As mentioned above, repetition was a natural part of Tchaikovsky's music, just as it is an integral part of Russian music. By making subtle but noticeable changes in the rhythm or phrasing of a tune, modulating to another key, changing the melody itself or varying the instruments playing it, Tchaikovsky could keep a listener's interest from flagging.

By extending the number of repetitions, he could increase the musical and dramatic tension of a passage, building "into an emotional experience of almost unbearable intensity", as Brown phrases it, controlling when the peak and release of that tension would take place. Like other late Romantic composers, Tchaikovsky relied heavily on orchestration for musical effects.

Rimsky-Korsakov regularly referred his students at the Saint Petersburg Conservatory to it and called it "devoid of all striving after effect, [to] give a healthy, beautiful sonority". Tchaikovsky's expert use of having two or more instruments play a melody simultaneously a practice called doubling and his ear for uncanny combinations of instruments resulted in "a generalized orchestral sonority in which the individual timbres of the instruments, being thoroughly mixed, would vanish".

In works like the "Serenade for Strings" and the Variations on a Rococo ThemeTchaikovsky showed he was highly gifted at writing in a style of 18th-century European pastiche.
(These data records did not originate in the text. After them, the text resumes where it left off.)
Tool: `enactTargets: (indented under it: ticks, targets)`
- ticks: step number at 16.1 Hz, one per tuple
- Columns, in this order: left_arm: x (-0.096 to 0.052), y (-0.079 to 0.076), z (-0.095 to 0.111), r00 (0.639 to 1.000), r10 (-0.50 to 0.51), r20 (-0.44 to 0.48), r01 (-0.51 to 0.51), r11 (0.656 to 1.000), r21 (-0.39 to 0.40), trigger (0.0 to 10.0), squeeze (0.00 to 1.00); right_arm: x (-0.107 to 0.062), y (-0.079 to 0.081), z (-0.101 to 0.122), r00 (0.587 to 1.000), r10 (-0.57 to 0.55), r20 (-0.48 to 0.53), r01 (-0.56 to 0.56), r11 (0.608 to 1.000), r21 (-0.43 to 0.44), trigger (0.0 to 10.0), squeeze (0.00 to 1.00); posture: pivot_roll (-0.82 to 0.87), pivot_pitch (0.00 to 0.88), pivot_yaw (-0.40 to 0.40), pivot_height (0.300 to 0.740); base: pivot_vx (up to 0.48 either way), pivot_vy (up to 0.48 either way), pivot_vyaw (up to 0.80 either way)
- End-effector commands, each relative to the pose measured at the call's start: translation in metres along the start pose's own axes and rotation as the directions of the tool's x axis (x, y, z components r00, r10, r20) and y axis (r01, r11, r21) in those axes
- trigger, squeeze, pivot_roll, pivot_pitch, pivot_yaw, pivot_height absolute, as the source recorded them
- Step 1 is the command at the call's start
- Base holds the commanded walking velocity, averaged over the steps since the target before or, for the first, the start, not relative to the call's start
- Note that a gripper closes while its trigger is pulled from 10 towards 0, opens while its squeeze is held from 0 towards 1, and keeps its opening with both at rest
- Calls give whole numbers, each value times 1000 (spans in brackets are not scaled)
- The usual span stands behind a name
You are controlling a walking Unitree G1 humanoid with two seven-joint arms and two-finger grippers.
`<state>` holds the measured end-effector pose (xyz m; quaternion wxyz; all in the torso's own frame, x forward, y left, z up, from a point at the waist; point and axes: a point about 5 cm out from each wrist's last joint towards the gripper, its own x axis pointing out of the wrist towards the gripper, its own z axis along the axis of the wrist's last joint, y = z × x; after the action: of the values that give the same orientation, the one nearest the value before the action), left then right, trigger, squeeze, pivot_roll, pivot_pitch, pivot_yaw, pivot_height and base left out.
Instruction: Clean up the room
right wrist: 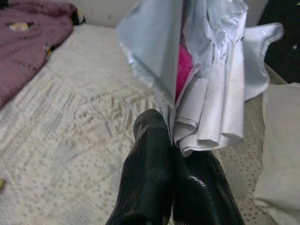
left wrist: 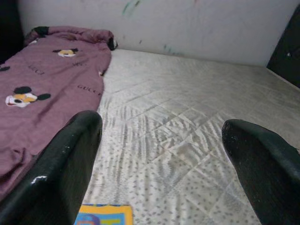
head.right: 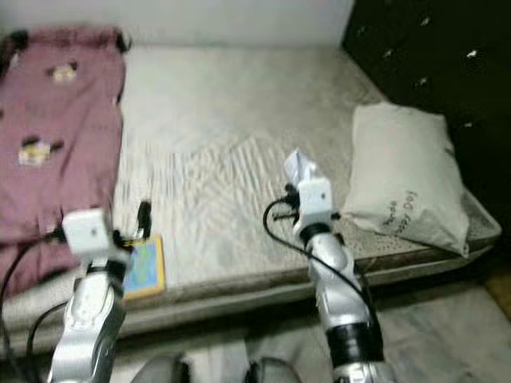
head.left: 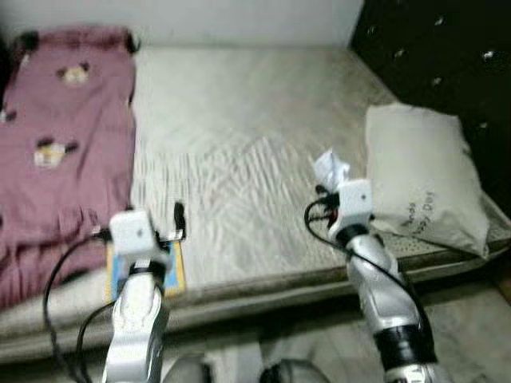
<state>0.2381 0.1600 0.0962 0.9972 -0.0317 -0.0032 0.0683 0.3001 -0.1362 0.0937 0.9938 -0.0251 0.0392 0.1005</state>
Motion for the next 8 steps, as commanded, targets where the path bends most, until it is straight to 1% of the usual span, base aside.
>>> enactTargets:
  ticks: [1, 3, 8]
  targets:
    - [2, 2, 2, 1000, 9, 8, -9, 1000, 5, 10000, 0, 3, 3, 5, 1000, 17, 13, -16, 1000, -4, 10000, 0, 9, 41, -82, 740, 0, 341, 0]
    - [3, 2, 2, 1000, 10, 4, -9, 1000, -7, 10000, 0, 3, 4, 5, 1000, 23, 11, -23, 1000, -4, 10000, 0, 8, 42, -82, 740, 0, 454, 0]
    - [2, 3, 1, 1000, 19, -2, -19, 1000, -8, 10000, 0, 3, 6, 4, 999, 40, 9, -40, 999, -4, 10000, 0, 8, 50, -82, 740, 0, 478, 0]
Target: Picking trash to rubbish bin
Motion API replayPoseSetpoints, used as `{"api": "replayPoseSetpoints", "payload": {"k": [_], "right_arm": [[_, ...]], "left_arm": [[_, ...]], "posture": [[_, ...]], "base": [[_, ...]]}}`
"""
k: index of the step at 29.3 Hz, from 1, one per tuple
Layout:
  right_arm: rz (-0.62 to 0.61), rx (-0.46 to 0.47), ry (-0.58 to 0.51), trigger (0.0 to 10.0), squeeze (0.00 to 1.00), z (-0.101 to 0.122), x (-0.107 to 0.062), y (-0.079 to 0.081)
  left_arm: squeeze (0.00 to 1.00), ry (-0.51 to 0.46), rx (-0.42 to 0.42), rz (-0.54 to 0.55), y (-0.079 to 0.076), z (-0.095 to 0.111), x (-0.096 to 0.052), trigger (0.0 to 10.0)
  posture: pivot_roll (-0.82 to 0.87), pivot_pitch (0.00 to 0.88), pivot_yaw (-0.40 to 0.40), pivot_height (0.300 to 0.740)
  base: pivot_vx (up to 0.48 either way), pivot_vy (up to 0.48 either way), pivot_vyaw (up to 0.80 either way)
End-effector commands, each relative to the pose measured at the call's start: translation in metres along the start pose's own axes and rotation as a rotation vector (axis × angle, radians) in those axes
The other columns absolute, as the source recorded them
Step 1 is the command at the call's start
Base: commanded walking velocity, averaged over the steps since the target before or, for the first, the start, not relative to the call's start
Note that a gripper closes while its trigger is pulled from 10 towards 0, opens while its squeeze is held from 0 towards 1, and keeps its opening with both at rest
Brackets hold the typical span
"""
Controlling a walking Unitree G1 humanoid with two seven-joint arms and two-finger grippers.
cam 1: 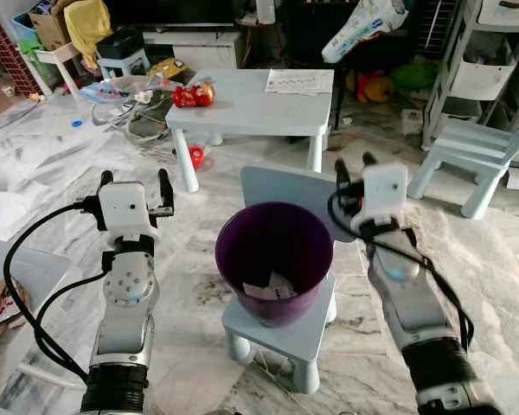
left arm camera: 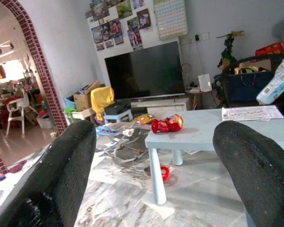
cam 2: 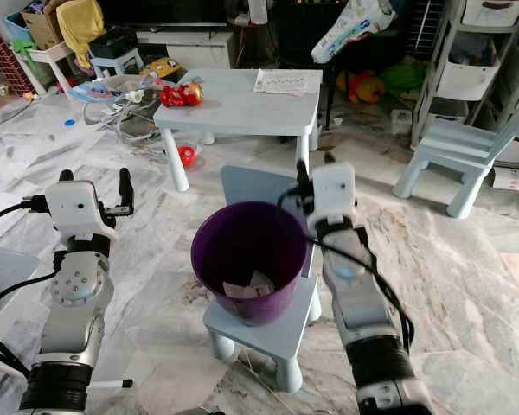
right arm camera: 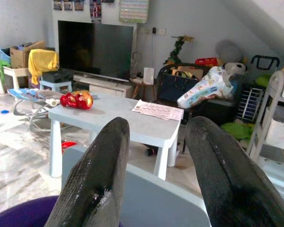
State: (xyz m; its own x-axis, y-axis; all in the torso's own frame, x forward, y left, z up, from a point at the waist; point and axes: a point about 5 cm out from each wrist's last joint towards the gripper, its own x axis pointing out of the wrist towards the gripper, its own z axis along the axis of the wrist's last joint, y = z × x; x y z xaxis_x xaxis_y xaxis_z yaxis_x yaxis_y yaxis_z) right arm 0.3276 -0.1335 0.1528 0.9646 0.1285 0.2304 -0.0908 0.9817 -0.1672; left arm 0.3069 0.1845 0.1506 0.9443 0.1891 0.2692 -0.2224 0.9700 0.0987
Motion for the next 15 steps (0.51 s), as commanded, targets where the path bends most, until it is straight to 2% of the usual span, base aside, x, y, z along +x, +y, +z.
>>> {"api": "replayPoseSetpoints", "payload": {"k": [1, 10, 15], "right_arm": [[0.012, 0.002, -0.057, 10.0, 0.00, 0.0141, 0.0042, 0.0020], [0.023, -0.062, -0.091, 10.0, 0.00, 0.0241, 0.0139, 0.0003], [0.027, -0.055, -0.086, 10.0, 0.00, 0.0234, 0.0135, -0.0005]], "left_arm": [[0.00, 0.003, 0.014, 0.007, 0.0021, 0.0000, -0.0008, 10.0], [0.00, -0.004, 0.009, -0.009, -0.0021, 0.0034, 0.0010, 10.0], [0.00, 0.001, 0.012, -0.001, -0.0010, 0.0026, 0.0012, 10.0]], "posture": [[-0.09, 0.025, 0.075, 0.740], [-0.08, 0.031, 0.069, 0.740], [-0.08, 0.033, 0.065, 0.740]], "base": [[0.000, 0.000, 0.46], [0.000, 0.000, 0.76], [0.000, 0.000, 0.80]]}}
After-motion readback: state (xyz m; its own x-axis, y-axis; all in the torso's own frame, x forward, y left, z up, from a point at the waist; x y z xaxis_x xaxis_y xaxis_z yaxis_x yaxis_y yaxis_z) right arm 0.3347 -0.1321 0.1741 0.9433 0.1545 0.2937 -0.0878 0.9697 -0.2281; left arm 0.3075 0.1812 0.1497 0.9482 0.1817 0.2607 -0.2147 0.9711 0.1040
Tchaikovsky graduated from imitation to full-scale evocation in the ballet The Sleeping Beauty and the opera The Queen of Spades.

Le cygne noir tchaikovsky biography

His Rococo pastiches also may have offered escape into a musical world purer than his own, into which he felt himself irresistibly drawn. In this sense, Tchaikovsky operated in the opposite manner to Igor Stravinskywho turned to Neoclassicism partly as a form of compositional self-discovery. Tchaikovsky's attraction to ballet might have allowed a similar refuge into a fairy-tale world, where he could freely write dance music within a tradition of French elegance.